Foreign Trust with US Beneficiaries

A U.S. transferor who transfers property to a foreign trust is treated as the owner of the portion of the trust attributable to the property transferred if there is a U.S. beneficiary of any portion of the trust, unless an exception applies to the transfer.

The foreign trust rules apply without regard to whether the U.S. transferor retains any power or interest described in sections 673 through 677. If a U.S. transferor would be treated as the owner of a portion of a foreign trust pursuant to the foreign trust rules and another person would be treated as the owner of the same portion of the trust pursuant to section 678, then the U.S. transferor is treated as the owner and the other person is not treated as the owner.

A foreign trust is treated as having a U.S. beneficiary unless during the taxable year of the U.S. transferor—

(i) No part of the income or corpus of the trust may be paid or accumulated to or for the benefit of, directly or indirectly, a U.S. person; and

(ii) If the trust is terminated at any time during the taxable year, no part of the income or corpus of the trust could be paid to or for the benefit of, directly or indirectly, a U.S. person.
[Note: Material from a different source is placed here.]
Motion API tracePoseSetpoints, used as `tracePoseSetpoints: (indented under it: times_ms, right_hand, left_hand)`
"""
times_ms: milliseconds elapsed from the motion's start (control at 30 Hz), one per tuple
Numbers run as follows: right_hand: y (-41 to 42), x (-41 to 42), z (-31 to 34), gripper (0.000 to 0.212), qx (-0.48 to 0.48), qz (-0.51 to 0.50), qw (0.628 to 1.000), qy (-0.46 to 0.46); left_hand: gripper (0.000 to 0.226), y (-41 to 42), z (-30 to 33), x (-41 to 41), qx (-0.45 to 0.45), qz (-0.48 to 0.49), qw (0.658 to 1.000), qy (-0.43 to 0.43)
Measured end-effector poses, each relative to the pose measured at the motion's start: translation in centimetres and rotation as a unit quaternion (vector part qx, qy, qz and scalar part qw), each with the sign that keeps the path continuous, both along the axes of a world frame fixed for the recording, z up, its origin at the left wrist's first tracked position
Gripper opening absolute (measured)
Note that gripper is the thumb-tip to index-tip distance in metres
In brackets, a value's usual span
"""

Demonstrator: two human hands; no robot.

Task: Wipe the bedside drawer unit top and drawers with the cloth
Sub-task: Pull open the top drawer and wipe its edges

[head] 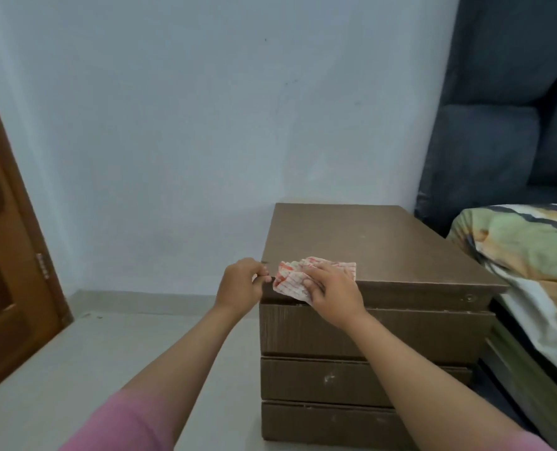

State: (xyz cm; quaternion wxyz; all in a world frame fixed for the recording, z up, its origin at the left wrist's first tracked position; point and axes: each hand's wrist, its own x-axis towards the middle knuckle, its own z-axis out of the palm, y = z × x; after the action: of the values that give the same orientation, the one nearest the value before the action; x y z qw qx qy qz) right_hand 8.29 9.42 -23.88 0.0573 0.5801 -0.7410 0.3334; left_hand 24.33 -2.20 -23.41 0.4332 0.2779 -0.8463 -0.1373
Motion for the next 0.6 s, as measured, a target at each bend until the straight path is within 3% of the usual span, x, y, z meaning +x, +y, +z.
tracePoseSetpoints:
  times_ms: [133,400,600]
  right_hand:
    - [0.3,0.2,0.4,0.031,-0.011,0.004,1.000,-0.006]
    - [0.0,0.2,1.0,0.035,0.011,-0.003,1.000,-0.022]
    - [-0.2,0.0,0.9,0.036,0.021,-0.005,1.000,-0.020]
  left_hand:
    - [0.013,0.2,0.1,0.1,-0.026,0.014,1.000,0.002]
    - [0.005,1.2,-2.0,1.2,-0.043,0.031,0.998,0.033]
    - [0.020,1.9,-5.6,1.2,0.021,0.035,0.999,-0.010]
However, there is also a backup rule.  Even if, based on the terms of the trust instrument, a foreign trust is not treated as having a U.S. beneficiary within the meaning of the test above, the trust may nevertheless be treated as having a U.S. beneficiary based on the following:

For purposes of determining whether a foreign trust is treated as having a U.S. beneficiary, the IRS looks to the following additional factors as well:

For these purposes, an amount is treated as paid or accumulated to or for the benefit of a U.S. person if the amount is paid to or accumulated for the benefit of:

(i) A controlled foreign corporation, as defined in section 957(a);

(ii) A foreign partnership, if a U.S. person is a partner of such partnership; or

(iii) A foreign trust or estate, if such trust or estate has a U.S. beneficiary (within the meaning of paragraph (a)(1) of this section).

Finally, an amount is treated as paid or accumulated to or for the benefit of a U.S. person if the amount is paid to or accumulated for the benefit of a U.S. person through an intermediary, such as an agent or nominee, or by any other means where a U.S. person may obtain an actual or constructive benefit.

Terminating a Grantor Trust

To the extent that they apply, the grantor trust rules override the otherwise applicable general rules of trust taxation.

The termination of grantor trust status can have significant consequences.  By way of example, the termination of grantor trust status may lead to a taxable event where the trust holds a partnership interest in a partnership with certain liabilities in excess of the basis in the partnership.

Likewise, an individual who creates an irrevocable trust classified as a grantor trust, purchases, as trustee, an interest in a partnership generating losses derived from accelerated depreciation deductions that reduce the basis of the partnership interest almost to zero, and who renounces the powers that cause the grantor trust classification just before the partnership begins generating income, will recognize gain or loss under section 741 of the Code measured by the difference between the trust’s adjusted basis of the partnership interest and its share of the partnership’s liabilities.

[1] The “grantor trust” rules are set out in subpart E (§ 671 and following), part I, subchapter J, chapter 1 of the Code (a grantor trust).